Task —
Every line from the first in the listing below to the line containing "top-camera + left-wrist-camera" is to be repeated exactly, and no line past it.

** Opening Information provided block **

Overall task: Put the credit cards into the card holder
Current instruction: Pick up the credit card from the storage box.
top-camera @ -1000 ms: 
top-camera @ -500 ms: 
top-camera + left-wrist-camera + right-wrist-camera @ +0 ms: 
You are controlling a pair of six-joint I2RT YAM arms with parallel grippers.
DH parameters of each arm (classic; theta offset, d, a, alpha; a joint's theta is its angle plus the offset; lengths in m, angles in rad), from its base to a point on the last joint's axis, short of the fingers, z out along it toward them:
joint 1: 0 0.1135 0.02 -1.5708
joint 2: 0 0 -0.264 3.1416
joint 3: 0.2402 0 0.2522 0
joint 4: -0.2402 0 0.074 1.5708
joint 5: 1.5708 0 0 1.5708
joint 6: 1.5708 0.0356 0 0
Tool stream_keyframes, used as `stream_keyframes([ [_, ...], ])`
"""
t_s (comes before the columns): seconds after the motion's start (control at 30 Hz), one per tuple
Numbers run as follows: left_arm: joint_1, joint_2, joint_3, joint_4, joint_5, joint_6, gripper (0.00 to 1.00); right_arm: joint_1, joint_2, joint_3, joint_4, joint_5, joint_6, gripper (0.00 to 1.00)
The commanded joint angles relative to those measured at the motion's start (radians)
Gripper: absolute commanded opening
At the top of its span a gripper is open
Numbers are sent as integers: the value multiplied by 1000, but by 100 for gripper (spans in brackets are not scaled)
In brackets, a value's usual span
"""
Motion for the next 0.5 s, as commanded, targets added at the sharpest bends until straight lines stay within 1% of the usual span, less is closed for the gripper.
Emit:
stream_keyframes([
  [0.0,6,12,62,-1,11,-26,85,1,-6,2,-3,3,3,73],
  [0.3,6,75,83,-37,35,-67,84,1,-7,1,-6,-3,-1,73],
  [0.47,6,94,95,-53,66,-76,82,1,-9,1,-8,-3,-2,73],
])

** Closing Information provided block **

Output of the exercise —
Overall task: Put the credit cards into the card holder
Current instruction: Pick up the credit card from the storage box.
top-camera @ -1000 ms: 
top-camera @ -500 ms: 
top-camera + left-wrist-camera + right-wrist-camera @ +0 ms: 

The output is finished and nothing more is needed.